=== Begin Enclosure ===

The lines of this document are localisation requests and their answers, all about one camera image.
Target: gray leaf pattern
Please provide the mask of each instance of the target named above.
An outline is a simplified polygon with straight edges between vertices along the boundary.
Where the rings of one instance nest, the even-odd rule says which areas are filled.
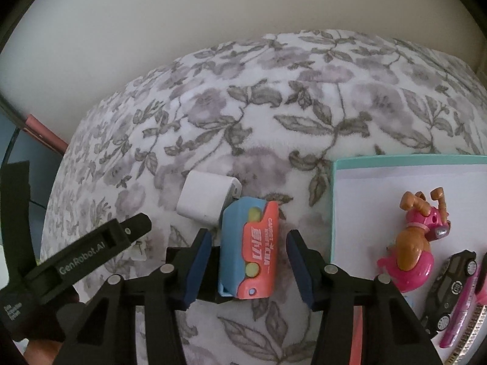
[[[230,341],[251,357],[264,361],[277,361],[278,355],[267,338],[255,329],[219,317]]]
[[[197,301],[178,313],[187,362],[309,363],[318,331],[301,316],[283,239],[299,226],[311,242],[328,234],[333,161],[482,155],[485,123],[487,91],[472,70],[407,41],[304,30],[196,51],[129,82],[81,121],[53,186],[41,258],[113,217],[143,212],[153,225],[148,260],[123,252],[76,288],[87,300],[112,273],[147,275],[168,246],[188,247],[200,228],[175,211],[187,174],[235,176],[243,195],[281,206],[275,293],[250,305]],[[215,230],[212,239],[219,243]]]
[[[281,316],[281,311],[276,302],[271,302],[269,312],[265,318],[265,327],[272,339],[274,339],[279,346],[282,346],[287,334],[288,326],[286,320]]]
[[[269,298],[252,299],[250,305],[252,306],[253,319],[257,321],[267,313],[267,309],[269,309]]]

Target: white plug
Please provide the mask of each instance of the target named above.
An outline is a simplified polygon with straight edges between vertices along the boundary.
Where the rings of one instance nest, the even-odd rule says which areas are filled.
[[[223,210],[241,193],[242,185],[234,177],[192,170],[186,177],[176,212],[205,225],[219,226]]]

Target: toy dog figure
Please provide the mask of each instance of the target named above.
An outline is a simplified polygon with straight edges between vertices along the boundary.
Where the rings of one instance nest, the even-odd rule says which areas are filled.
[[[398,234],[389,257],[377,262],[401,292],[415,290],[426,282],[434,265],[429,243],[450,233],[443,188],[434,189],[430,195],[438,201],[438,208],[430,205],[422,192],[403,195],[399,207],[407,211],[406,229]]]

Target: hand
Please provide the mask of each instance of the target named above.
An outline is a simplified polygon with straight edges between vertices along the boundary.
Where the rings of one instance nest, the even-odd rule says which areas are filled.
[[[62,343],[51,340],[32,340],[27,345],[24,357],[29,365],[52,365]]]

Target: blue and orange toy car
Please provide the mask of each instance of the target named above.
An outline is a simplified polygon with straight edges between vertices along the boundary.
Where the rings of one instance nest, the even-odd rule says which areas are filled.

=== End Enclosure ===

▸ TASK STATEMENT: Without including the pictures, return each record above exactly as it stands.

▸ SOLVED EXERCISE:
The lines of this document are localisation requests and their answers, all about one camera image.
Target: gray leaf pattern
Please provide the mask of each instance of the target named above.
An outline is a simplified polygon with straight edges between vertices along the boundary.
Where the rings of one instance nest, the even-odd rule says which areas are filled.
[[[230,341],[251,357],[264,361],[277,361],[278,355],[267,338],[255,329],[219,317]]]
[[[197,301],[178,313],[187,362],[309,363],[318,331],[301,316],[283,239],[299,226],[311,242],[328,234],[333,161],[482,155],[485,123],[487,91],[472,70],[407,41],[304,30],[196,51],[129,82],[81,121],[53,186],[41,258],[113,217],[143,212],[153,225],[148,260],[123,252],[76,288],[87,300],[112,273],[147,275],[168,246],[188,247],[200,228],[175,211],[187,174],[235,176],[243,195],[281,206],[275,293],[250,305]],[[215,230],[212,239],[219,243]]]
[[[281,316],[281,311],[276,302],[271,302],[269,312],[265,318],[265,327],[272,339],[274,339],[279,346],[282,346],[287,334],[288,326],[286,320]]]
[[[269,298],[252,299],[250,305],[252,306],[253,319],[257,321],[267,313],[267,309],[269,309]]]

Target: white plug
Please provide the mask of each instance of the target named above.
An outline is a simplified polygon with straight edges between vertices along the boundary.
Where the rings of one instance nest, the even-odd rule says which areas are filled.
[[[223,210],[241,193],[242,185],[234,177],[192,170],[186,177],[176,212],[205,225],[219,226]]]

Target: toy dog figure
Please provide the mask of each instance of the target named above.
An outline is a simplified polygon with straight edges between vertices along the boundary.
Where the rings of one instance nest, the even-odd rule says which areas are filled.
[[[398,234],[389,257],[377,262],[401,292],[415,290],[426,282],[434,265],[429,243],[450,233],[443,188],[434,189],[430,195],[438,201],[438,208],[430,205],[422,192],[403,195],[399,207],[407,211],[406,229]]]

Target: hand
Please provide the mask of each instance of the target named above.
An outline is a simplified polygon with straight edges between vertices along the boundary.
Where the rings of one instance nest, the even-odd rule says which areas are filled.
[[[62,343],[51,340],[32,340],[27,345],[24,357],[29,365],[52,365]]]

Target: blue and orange toy car
Please provide the mask of each instance of the target named above.
An outline is a simplified polygon with straight edges between vertices along the boundary.
Where the rings of one instance nest, the even-odd rule says which areas are filled.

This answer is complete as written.